• **TASK REQUIREMENTS**: Extract every line starting at the line that contains "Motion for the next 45" and ending with the final line of the data, inclusive; give only those lines, word for word.

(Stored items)
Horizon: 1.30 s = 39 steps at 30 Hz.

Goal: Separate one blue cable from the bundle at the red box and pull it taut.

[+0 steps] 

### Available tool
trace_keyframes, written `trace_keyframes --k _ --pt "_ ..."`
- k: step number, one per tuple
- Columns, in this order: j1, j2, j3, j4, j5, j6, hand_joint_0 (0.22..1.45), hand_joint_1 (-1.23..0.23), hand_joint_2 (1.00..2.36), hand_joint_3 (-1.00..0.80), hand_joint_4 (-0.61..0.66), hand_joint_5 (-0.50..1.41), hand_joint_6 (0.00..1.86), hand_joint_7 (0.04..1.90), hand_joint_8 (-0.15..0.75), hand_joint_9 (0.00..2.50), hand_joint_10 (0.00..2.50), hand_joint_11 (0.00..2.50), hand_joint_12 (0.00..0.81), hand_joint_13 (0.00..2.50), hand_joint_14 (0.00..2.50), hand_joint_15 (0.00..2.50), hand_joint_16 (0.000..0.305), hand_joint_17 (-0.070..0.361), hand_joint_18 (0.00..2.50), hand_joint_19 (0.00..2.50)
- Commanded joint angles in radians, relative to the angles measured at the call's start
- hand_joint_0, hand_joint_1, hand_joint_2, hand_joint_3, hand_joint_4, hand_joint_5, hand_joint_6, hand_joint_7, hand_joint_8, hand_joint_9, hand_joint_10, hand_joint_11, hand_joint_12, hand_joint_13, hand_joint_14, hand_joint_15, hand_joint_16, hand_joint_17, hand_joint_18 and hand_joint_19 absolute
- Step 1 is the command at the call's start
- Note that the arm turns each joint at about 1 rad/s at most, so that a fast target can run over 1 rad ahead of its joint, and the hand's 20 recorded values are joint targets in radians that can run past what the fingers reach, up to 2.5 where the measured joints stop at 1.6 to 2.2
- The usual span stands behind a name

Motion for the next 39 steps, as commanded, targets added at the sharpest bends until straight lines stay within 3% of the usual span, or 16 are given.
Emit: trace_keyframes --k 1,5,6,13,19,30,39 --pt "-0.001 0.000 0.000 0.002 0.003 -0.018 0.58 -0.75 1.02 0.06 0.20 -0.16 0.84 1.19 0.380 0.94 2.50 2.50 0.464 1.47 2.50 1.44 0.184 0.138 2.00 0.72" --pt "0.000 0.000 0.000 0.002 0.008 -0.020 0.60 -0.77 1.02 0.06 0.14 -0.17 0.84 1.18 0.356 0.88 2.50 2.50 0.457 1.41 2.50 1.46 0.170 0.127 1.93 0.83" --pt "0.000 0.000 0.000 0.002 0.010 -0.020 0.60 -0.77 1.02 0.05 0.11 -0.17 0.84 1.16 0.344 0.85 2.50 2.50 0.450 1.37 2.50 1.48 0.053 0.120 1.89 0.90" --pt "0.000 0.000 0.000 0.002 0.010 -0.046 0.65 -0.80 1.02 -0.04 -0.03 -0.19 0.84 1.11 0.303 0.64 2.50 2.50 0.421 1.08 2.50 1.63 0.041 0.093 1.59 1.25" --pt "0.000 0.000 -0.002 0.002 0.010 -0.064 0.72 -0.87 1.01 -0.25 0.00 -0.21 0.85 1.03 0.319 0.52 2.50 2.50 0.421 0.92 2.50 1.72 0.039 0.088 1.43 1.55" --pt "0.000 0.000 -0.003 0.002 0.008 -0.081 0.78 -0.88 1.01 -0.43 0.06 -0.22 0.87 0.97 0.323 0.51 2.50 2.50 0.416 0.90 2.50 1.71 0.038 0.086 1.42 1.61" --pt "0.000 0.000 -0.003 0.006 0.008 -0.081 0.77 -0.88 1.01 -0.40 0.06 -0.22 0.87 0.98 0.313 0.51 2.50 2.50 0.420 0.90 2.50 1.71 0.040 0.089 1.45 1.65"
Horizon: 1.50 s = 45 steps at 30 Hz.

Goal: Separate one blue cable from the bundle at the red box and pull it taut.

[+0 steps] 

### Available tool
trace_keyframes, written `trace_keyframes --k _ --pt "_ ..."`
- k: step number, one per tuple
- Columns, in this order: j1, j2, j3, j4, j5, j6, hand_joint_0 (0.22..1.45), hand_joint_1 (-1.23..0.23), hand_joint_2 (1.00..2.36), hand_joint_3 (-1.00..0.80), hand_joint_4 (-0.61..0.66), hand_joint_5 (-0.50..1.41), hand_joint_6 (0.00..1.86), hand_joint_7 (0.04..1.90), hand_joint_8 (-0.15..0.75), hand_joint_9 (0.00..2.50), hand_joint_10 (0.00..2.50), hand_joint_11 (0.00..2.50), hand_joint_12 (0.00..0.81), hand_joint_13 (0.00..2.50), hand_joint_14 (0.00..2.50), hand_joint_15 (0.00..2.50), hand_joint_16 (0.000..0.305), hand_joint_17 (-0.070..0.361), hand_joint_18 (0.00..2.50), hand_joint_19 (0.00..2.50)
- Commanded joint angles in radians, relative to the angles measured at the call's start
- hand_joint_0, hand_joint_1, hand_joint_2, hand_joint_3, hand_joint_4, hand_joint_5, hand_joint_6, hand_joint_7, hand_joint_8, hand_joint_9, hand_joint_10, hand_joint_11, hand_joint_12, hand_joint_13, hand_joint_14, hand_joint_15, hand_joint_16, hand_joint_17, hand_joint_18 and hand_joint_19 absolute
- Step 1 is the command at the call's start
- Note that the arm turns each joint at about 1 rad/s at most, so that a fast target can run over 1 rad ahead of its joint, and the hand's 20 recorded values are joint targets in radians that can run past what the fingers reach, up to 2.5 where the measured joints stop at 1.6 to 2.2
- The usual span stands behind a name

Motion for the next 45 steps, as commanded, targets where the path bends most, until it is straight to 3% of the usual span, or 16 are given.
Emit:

• **RESPONSE AREA**:
Motion for the next 45 steps, as commanded, targets where the path bends most, until it is straight to 3% of the usual span, or 16 are given.
Emit:

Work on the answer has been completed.